§ **WHAT IS REQUIRED**:
Identify all lines below that hold "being" and collect them.

§ **INPUT DATA**:
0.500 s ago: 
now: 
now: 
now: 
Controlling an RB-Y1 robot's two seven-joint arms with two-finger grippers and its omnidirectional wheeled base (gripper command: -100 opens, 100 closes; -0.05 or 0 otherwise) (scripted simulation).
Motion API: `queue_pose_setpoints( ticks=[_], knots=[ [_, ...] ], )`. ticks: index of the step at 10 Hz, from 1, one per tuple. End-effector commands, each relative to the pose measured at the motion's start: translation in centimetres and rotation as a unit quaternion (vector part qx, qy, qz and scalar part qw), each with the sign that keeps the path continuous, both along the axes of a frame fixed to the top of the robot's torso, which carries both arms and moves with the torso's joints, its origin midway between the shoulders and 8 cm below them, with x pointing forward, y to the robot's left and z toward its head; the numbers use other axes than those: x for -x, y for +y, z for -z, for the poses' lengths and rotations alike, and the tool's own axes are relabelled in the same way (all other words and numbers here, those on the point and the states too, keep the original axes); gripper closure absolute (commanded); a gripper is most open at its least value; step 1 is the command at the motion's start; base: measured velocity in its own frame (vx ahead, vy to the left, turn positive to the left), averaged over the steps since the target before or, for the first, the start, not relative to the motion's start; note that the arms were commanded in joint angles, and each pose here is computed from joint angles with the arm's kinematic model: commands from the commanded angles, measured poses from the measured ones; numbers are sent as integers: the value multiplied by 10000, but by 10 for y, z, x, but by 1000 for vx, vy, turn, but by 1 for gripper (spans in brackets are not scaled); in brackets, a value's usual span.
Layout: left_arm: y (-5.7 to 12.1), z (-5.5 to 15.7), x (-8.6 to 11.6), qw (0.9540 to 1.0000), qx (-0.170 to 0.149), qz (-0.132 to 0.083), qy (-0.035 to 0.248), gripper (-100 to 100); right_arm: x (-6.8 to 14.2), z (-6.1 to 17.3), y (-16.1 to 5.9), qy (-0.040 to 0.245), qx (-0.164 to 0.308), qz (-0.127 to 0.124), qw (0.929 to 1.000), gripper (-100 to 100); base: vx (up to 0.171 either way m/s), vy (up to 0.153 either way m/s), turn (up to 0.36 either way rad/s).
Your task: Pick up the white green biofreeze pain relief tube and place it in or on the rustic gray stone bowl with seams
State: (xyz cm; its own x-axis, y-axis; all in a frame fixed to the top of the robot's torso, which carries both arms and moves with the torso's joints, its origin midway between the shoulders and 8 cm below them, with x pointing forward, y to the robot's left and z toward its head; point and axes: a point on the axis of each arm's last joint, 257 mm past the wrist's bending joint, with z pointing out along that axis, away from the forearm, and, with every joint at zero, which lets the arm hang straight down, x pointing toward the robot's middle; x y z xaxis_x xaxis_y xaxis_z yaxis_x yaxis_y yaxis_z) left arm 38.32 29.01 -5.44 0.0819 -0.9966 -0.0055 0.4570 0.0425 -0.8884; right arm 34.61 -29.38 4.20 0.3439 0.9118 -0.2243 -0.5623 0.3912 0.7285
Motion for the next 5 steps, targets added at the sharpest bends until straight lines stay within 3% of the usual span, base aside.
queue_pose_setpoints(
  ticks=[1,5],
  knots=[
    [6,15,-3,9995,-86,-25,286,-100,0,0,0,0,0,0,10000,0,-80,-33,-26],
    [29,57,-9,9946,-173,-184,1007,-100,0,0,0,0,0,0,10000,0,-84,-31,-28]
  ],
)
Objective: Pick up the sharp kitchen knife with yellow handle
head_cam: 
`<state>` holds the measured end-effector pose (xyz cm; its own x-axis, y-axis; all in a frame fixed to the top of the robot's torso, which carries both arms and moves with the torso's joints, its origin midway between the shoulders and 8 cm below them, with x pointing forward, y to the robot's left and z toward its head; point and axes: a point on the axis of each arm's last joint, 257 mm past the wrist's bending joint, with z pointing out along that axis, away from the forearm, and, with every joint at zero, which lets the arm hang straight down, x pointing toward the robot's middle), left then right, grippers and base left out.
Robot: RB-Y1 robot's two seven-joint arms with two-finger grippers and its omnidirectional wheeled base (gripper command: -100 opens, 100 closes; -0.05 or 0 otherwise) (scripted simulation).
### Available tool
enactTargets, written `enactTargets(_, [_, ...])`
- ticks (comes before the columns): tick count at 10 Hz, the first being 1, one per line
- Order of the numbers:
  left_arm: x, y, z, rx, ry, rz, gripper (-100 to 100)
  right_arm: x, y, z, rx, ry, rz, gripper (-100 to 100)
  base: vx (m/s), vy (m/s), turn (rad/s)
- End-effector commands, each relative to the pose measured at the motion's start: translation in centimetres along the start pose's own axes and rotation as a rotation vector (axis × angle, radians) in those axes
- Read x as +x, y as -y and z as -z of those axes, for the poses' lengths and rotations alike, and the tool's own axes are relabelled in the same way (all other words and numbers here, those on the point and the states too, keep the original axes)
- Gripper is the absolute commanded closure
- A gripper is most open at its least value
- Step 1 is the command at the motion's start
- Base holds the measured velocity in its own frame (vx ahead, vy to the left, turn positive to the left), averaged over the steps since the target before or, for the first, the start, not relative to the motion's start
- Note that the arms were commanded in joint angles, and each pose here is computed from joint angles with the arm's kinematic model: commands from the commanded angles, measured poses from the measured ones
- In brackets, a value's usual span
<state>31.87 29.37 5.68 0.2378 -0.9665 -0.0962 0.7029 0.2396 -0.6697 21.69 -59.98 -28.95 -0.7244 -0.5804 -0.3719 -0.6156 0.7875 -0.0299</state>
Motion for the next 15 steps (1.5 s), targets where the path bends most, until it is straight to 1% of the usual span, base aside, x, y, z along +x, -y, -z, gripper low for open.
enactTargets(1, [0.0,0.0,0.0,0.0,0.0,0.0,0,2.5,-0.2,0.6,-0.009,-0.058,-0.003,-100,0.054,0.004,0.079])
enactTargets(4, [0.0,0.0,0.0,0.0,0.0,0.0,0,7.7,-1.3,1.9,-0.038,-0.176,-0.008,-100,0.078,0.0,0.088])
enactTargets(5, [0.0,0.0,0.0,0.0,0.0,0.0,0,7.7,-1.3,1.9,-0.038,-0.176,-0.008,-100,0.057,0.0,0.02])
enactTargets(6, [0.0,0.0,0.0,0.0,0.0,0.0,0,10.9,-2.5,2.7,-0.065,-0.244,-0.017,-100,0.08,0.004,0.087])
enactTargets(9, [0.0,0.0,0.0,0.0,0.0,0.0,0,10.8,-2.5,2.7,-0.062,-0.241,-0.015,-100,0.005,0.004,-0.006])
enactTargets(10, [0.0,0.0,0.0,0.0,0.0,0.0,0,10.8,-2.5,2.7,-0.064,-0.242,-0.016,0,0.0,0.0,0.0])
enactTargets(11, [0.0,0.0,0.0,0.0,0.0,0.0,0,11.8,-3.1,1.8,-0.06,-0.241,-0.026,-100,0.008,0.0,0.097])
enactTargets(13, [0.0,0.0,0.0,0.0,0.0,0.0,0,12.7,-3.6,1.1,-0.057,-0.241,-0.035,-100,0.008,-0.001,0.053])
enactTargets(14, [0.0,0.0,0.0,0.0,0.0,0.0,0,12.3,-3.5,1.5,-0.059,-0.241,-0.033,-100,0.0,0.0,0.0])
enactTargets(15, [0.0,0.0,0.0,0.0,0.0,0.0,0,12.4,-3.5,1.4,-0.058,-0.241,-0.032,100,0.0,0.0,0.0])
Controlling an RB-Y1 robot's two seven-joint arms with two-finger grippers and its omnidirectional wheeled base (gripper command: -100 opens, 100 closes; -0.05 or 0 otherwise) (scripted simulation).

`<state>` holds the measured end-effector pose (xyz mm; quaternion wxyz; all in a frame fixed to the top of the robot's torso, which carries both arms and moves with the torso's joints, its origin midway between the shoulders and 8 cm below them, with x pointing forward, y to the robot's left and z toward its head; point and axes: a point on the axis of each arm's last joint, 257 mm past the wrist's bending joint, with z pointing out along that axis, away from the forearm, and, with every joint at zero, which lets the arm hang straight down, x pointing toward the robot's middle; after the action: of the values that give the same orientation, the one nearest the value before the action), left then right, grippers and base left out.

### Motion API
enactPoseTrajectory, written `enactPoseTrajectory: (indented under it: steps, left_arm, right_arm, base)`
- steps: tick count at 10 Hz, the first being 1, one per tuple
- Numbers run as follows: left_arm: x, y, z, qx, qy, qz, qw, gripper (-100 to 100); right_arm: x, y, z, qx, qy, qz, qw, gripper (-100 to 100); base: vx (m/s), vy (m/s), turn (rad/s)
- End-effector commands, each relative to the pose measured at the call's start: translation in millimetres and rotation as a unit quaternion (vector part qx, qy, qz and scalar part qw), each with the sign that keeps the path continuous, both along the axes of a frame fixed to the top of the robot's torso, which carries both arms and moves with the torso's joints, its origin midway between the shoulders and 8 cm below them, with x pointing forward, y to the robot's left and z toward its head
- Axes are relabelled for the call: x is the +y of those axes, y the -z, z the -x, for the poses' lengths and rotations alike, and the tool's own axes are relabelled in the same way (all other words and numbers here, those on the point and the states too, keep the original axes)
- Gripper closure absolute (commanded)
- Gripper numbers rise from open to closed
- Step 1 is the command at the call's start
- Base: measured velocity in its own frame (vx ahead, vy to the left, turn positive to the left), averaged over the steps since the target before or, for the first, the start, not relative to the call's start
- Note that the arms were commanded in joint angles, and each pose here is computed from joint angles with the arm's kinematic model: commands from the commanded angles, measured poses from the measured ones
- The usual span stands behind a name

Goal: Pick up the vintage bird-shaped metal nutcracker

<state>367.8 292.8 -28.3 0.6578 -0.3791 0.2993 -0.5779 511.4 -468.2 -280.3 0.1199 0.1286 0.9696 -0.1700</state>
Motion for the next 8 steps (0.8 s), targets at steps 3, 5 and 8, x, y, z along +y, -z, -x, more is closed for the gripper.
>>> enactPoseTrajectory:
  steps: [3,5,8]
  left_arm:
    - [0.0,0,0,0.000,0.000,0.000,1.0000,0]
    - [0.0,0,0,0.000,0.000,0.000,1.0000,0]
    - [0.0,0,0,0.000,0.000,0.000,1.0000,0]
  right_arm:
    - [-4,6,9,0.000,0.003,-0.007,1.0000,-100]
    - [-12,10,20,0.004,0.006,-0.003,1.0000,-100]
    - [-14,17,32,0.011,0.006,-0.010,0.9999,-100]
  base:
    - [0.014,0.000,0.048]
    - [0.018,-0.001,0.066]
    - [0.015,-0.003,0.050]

§ **ANSWER**:
- ticks (comes before the columns): tick count at 10 Hz, the first being 1, one per line
- steps: tick count at 10 Hz, the first being 1, one per tuple

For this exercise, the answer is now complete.